> **What to do**
After reading the entries below, copy word for word the lines from the first through the line containing "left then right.", and stop there.

> **Data for processing**
○ ○ ○ ○ ○
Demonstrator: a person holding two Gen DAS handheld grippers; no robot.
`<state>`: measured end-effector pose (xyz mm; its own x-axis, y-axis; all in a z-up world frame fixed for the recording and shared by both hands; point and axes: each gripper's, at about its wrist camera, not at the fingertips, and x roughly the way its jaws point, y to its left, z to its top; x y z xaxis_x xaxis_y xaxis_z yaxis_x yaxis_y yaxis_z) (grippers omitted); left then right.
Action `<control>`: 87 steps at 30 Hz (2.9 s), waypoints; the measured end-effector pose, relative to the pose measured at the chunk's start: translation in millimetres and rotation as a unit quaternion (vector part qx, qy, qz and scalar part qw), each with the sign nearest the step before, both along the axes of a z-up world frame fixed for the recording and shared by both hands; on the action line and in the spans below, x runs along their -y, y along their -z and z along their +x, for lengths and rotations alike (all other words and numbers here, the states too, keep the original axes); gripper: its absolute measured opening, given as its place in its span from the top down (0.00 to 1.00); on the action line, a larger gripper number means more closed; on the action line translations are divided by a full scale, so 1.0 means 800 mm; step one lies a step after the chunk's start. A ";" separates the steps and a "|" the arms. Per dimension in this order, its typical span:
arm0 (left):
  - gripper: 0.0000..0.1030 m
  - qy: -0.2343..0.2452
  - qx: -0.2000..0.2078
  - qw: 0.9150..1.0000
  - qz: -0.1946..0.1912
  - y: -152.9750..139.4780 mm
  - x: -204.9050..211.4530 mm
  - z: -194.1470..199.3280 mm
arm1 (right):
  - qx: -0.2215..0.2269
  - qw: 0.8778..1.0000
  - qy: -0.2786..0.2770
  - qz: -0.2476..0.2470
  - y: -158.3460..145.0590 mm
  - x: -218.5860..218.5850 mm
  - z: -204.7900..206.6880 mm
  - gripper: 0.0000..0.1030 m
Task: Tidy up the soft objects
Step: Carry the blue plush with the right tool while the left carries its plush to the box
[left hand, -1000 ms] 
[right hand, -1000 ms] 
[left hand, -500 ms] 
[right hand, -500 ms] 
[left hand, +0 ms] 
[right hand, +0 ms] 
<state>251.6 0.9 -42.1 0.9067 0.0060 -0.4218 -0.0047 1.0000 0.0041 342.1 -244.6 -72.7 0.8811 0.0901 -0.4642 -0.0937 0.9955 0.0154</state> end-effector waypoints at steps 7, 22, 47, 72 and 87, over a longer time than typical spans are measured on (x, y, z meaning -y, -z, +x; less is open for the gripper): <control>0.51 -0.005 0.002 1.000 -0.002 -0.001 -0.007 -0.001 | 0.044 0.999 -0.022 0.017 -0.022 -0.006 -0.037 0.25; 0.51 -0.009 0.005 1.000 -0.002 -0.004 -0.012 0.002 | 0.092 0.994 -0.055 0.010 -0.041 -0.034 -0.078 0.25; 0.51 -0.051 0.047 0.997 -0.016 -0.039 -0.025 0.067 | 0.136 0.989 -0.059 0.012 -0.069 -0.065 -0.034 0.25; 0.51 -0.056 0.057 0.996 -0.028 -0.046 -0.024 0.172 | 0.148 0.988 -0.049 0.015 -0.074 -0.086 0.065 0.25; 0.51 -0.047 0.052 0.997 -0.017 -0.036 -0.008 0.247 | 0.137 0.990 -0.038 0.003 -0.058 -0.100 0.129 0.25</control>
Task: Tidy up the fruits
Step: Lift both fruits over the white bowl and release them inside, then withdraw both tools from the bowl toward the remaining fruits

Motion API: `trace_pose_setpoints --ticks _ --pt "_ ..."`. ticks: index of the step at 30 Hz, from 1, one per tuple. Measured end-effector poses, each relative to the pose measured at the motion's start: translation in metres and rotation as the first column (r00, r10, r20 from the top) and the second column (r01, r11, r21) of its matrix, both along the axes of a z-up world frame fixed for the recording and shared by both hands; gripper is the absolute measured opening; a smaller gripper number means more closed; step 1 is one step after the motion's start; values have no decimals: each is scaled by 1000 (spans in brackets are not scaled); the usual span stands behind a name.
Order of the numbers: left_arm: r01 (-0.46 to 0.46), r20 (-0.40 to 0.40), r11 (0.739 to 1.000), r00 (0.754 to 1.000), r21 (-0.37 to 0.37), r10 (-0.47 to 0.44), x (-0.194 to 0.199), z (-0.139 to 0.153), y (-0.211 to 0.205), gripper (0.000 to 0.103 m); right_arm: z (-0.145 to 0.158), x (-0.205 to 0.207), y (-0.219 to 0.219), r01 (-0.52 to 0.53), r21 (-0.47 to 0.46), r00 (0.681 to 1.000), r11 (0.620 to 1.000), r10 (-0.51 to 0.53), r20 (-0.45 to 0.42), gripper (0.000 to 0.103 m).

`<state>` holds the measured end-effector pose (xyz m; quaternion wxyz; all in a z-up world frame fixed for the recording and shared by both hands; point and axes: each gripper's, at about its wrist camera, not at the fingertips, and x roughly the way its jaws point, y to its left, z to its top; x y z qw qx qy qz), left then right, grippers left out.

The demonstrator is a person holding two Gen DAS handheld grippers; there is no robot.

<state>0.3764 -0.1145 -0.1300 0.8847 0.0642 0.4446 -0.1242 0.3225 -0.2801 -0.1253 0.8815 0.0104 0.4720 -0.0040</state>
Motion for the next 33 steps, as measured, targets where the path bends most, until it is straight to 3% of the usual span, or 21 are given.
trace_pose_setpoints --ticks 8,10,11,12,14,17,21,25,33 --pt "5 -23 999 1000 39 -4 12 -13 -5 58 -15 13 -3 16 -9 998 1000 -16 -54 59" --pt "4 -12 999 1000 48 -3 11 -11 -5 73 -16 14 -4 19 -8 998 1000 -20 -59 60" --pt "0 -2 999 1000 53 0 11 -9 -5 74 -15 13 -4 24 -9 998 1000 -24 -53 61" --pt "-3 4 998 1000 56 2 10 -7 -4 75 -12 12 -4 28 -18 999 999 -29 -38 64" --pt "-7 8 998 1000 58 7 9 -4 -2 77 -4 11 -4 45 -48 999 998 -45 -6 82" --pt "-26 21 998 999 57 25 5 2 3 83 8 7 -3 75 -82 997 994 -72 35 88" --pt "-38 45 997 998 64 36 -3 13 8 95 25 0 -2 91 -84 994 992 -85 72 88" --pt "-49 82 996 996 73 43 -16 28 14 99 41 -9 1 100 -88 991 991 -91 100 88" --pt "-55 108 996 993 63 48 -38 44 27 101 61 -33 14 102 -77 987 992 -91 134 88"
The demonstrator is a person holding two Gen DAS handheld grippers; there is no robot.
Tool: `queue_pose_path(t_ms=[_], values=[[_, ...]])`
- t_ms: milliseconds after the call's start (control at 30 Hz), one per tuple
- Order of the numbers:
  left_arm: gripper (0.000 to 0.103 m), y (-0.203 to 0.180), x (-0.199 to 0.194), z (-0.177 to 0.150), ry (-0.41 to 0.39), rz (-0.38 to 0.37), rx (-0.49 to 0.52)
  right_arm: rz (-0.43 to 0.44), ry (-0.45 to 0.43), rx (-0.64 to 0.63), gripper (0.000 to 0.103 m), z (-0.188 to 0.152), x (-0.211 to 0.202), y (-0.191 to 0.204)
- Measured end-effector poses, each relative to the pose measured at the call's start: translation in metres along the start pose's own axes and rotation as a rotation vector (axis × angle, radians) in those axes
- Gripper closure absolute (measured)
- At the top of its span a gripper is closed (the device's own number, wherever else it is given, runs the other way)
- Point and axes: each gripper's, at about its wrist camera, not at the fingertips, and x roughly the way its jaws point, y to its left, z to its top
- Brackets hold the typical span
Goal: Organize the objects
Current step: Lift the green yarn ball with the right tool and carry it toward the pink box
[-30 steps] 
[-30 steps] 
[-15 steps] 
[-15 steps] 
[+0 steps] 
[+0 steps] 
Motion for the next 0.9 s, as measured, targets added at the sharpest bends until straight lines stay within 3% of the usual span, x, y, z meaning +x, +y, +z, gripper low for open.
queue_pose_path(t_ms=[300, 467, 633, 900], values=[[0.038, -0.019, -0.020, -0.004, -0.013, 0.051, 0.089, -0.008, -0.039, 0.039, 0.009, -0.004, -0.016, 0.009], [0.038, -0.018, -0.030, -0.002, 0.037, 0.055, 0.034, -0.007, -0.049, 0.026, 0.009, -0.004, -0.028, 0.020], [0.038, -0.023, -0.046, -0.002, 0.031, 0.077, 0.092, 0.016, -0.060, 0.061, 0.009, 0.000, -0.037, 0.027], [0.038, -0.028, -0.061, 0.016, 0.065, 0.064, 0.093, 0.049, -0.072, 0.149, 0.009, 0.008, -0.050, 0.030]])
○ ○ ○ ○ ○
> **Answer for this exercise**
Demonstrator: a person holding two Gen DAS handheld grippers; no robot.
`<state>`: measured end-effector pose (xyz mm; its own x-axis, y-axis; all in a z-up world frame fixed for the recording and shared by both hands; point and axes: each gripper's, at about its wrist camera, not at the fingertips, and x roughly the way its jaws point, y to its left, z to its top; x y z xaxis_x xaxis_y xaxis_z yaxis_x yaxis_y yaxis_z) (grippers omitted); left then right.

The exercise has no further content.